C’est une mission à haut risque que se voient confier la Pr Véronique Maupoil-David, ancienne directrice de la faculté de pharmacie du CHU de Tours, et le Dr Cyril Boronad, pharmacien au CH de Cannes et président du Syndicat national des pharmaciens des établissements publics de santé (Synprefh). La ministre de la Santé, Stéphanie Rist, vient en effet de les mandater pour « créer des passerelles entre les diplômes d’études spécialisées (DES) courts de pharmacie (officinale et industrielle) et le DES long de pharmacie hospitalière, dans une logique d’ouverture et de décloisonnement des filières ». Le dispositif, tel qu’il est envisagé, doit permettre au titulaire d’un DES court ayant « une expérience professionnelle avérée, d’accéder au DES de pharmacie hospitalière selon des modalités adaptées, sans passer par la voie du concours d’internat, dans une approche combinant validation des acquis et formation ». Leur mission consiste, en outre, à proposer un dispositif transitoire permettant d’exercer « en pharmacie à usage intérieur (PUI) au sein des Ehpad sans le diplôme actuellement requis ».
Expérimentation à l’eau
Car, depuis le décret du 9 mai 2017, la passerelle entre pharmacie d’officine et hospitalière n’est plus.

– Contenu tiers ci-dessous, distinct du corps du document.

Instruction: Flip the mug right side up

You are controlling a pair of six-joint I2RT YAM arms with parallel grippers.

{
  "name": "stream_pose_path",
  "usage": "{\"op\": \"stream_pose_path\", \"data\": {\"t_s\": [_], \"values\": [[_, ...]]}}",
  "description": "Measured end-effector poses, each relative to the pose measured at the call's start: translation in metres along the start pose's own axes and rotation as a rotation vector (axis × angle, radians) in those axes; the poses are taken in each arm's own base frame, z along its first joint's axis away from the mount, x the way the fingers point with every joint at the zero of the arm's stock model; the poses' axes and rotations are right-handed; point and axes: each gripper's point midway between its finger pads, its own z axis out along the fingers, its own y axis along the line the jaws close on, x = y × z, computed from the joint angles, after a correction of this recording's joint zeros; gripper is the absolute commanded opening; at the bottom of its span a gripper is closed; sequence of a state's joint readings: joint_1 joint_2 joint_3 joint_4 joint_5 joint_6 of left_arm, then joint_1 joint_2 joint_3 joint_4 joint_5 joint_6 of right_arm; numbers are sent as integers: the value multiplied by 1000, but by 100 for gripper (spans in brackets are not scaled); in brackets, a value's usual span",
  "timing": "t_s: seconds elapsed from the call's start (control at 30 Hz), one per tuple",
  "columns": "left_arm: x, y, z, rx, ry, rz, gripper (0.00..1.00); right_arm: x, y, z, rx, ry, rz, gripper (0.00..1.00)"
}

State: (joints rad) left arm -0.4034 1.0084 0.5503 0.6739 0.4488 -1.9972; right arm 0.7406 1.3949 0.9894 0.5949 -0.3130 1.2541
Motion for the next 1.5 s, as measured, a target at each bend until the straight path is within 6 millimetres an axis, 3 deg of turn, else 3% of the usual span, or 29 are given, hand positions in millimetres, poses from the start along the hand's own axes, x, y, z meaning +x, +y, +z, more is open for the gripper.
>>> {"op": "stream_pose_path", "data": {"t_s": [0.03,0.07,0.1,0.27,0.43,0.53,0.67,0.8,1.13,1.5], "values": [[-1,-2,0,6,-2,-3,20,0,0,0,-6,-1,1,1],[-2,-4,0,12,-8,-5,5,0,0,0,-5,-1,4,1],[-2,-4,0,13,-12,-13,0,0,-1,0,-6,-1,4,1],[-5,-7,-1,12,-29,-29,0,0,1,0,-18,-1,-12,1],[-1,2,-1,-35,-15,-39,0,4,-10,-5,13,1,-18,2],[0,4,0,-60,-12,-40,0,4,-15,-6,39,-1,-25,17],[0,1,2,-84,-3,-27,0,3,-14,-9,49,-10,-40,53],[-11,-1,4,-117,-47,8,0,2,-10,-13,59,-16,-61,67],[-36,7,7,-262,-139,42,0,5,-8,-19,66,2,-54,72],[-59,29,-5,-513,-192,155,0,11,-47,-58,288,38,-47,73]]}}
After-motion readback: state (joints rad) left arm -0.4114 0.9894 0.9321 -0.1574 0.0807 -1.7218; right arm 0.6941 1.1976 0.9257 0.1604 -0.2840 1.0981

Un cloisonnement que déplorait à l’époque la FSPF. La période transitoire, autorisant un confrère à travailler en PUI dès lors qu’il justifie d’un exercice d’une durée équivalente à deux années pleines, ayant pris fin le 1er juin 2025, le gouvernement a voulu lancer l’an dernier une expérimentation permettant à des pharmaciens officinaux, non détenteurs d’un DES de pharmacie hospitalière, d’exercer en PUI… Ce qui a déclenché la colère des syndicats de pharmaciens hospitaliers, pour qui l’exercice en PUI doit être réservé aux titulaires du DES long, un principe intangible qui ne souffre aucune exception. Le ministère a donc abandonné l’idée d’une expérimentation au profit de cette mission, un changement de méthode pour ne pas « aller en force », mais « coconstruire avec la profession ». Quoi qu’il en soit, prévient-il, il faut trouver des solutions face aux difficultés de recrutement et de remplacement des pharmaciens en PUI, en particulier en Ehpad, qui conduisent parfois même « à la fermeture de PUI ».
Vigilants et dubitatifs
De leur côté, les syndicats de pharmaciens hospitaliers (SNPHPU, SNRPH, SNPGH, FNSIP-BM) et d’étudiants (Anepf) restent « vigilants et dubitatifs quant à une expérimentation dérogatoire de pharmacien non titulaire du DES de pharmacie hospitalière pour un exercice en PUI d’Ehpad ». Ils soulignent que ces « établissements jouissent d’un double circuit d’approvisionnement par des contractualisations avec une PUI d’un établissement de santé ou une officine », permettant justement d’éviter « un défaut d’accès aux soins ». Les conclusions de la mission sont attendues d’ici à quatre mois pour être mobilisables dès l’été 2026.